TASK TO CARRY OUT:
Give back all of the data exactly as it appears here.

Records excerpted from a collection
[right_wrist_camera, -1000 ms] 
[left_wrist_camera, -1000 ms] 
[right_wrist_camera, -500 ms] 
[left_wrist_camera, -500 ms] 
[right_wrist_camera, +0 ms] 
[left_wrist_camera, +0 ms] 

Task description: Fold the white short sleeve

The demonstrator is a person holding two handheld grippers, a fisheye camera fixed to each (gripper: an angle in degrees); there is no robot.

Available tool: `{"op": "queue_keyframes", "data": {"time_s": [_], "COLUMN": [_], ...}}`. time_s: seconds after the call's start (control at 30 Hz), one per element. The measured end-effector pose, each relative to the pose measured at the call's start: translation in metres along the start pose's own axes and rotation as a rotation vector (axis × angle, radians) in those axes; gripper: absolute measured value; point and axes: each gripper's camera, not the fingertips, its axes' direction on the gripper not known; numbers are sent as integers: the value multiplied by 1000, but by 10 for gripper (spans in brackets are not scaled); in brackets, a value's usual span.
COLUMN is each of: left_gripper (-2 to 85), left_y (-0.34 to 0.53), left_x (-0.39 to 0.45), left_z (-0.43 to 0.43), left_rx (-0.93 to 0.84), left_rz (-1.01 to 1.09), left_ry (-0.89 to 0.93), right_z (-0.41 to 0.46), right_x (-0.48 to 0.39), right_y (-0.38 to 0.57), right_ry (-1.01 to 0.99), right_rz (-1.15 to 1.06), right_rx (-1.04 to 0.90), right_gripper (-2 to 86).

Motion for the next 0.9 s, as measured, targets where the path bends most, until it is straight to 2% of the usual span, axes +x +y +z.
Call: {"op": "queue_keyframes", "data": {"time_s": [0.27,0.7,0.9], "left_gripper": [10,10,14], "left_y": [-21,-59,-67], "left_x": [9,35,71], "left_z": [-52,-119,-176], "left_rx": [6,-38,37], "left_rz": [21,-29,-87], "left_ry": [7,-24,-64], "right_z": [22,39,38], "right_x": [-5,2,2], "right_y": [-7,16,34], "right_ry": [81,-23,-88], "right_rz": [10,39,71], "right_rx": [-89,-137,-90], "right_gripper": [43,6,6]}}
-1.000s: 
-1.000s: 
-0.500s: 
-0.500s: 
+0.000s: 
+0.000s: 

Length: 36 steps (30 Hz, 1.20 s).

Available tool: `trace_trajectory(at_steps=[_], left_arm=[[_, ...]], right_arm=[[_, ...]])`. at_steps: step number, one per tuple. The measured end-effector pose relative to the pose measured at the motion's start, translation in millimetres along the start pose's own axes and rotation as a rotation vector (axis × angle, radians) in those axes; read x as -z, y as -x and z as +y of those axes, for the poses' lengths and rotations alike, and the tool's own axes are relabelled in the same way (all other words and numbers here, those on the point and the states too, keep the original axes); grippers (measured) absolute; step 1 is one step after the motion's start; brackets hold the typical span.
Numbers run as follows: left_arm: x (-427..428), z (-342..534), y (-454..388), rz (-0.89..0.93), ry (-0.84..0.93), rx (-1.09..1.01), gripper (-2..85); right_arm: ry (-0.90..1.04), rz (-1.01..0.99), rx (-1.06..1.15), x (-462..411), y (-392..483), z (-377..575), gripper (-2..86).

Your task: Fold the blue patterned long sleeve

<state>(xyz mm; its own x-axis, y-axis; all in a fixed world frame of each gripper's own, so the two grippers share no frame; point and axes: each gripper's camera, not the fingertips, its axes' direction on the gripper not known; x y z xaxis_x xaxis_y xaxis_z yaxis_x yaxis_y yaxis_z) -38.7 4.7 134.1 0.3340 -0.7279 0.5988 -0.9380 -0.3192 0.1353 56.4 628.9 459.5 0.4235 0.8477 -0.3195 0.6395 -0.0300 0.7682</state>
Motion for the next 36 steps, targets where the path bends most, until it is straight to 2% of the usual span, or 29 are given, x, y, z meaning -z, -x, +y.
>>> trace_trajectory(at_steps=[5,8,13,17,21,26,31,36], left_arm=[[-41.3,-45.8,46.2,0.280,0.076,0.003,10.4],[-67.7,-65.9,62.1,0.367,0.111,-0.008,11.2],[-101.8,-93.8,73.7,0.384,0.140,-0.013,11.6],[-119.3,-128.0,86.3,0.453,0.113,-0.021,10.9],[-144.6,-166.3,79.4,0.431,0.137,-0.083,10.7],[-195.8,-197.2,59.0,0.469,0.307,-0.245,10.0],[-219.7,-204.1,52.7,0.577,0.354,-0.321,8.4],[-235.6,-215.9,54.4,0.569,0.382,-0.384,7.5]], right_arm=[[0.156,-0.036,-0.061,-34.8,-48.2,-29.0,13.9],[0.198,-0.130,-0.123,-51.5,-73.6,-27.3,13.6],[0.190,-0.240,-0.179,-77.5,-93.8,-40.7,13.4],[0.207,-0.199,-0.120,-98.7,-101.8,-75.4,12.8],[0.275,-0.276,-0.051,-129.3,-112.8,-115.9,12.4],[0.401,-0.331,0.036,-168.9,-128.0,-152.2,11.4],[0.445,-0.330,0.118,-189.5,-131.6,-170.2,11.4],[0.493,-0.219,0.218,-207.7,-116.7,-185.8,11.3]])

SOLVED PROBLEM:
[right_wrist_camera, -1000 ms] 
[left_wrist_camera, -1000 ms] 
[right_wrist_camera, -500 ms] 
[left_wrist_camera, -500 ms] 
[right_wrist_camera, +0 ms] 
[left_wrist_camera, +0 ms] 

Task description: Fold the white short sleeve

The demonstrator is a person holding two handheld grippers, a fisheye camera fixed to each (gripper: an angle in degrees); there is no robot.

Available tool: `{"op": "queue_keyframes", "data": {"time_s": [_], "COLUMN": [_], ...}}`. time_s: seconds after the call's start (control at 30 Hz), one per element. The measured end-effector pose, each relative to the pose measured at the call's start: translation in metres along the start pose's own axes and rotation as a rotation vector (axis × angle, radians) in those axes; gripper: absolute measured value; point and axes: each gripper's camera, not the fingertips, its axes' direction on the gripper not known; numbers are sent as integers: the value multiplied by 1000, but by 10 for gripper (spans in brackets are not scaled); in brackets, a value's usual span.
COLUMN is each of: left_gripper (-2 to 85), left_y (-0.34 to 0.53), left_x (-0.39 to 0.45), left_z (-0.43 to 0.43), left_rx (-0.93 to 0.84), left_rz (-1.01 to 1.09), left_ry (-0.89 to 0.93), right_z (-0.41 to 0.46), right_x (-0.48 to 0.39), right_y (-0.38 to 0.57), right_ry (-1.01 to 0.99), right_rz (-1.15 to 1.06), right_rx (-1.04 to 0.90), right_gripper (-2 to 86).

Motion for the next 0.9 s, as measured, targets where the path bends most, until it is straight to 2% of the usual span, axes +x +y +z.
Call: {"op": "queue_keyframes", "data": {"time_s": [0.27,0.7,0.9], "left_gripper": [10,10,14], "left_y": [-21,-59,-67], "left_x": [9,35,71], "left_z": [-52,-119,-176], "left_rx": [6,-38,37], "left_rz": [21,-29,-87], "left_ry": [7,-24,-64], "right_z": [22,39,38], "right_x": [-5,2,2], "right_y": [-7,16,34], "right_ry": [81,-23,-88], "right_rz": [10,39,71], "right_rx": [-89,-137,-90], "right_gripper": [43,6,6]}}
-1.000s: 
-1.000s: 
-0.500s: 
-0.500s: 
+0.000s: 
+0.000s: 

Length: 36 steps (30 Hz, 1.20 s).

Available tool: `trace_trajectory(at_steps=[_], left_arm=[[_, ...]], right_arm=[[_, ...]])`. at_steps: step number, one per tuple. The measured end-effector pose relative to the pose measured at the motion's start, translation in millimetres along the start pose's own axes and rotation as a rotation vector (axis × angle, radians) in those axes; read x as -z, y as -x and z as +y of those axes, for the poses' lengths and rotations alike, and the tool's own axes are relabelled in the same way (all other words and numbers here, those on the point and the states too, keep the original axes); grippers (measured) absolute; step 1 is one step after the motion's start; brackets hold the typical span.
Numbers run as follows: left_arm: x (-427..428), z (-342..534), y (-454..388), rz (-0.89..0.93), ry (-0.84..0.93), rx (-1.09..1.01), gripper (-2..85); right_arm: ry (-0.90..1.04), rz (-1.01..0.99), rx (-1.06..1.15), x (-462..411), y (-392..483), z (-377..575), gripper (-2..86).

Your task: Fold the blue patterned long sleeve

<state>(xyz mm; its own x-axis, y-axis; all in a fixed world frame of each gripper's own, so the two grippers share no frame; point and axes: each gripper's camera, not the fingertips, its axes' direction on the gripper not known; x y z xaxis_x xaxis_y xaxis_z yaxis_x yaxis_y yaxis_z) -38.7 4.7 134.1 0.3340 -0.7279 0.5988 -0.9380 -0.3192 0.1353 56.4 628.9 459.5 0.4235 0.8477 -0.3195 0.6395 -0.0300 0.7682</state>
Motion for the next 36 steps, targets where the path bends most, until it is straight to 2% of the usual span, or 29 are given, x, y, z meaning -z, -x, +y.
>>> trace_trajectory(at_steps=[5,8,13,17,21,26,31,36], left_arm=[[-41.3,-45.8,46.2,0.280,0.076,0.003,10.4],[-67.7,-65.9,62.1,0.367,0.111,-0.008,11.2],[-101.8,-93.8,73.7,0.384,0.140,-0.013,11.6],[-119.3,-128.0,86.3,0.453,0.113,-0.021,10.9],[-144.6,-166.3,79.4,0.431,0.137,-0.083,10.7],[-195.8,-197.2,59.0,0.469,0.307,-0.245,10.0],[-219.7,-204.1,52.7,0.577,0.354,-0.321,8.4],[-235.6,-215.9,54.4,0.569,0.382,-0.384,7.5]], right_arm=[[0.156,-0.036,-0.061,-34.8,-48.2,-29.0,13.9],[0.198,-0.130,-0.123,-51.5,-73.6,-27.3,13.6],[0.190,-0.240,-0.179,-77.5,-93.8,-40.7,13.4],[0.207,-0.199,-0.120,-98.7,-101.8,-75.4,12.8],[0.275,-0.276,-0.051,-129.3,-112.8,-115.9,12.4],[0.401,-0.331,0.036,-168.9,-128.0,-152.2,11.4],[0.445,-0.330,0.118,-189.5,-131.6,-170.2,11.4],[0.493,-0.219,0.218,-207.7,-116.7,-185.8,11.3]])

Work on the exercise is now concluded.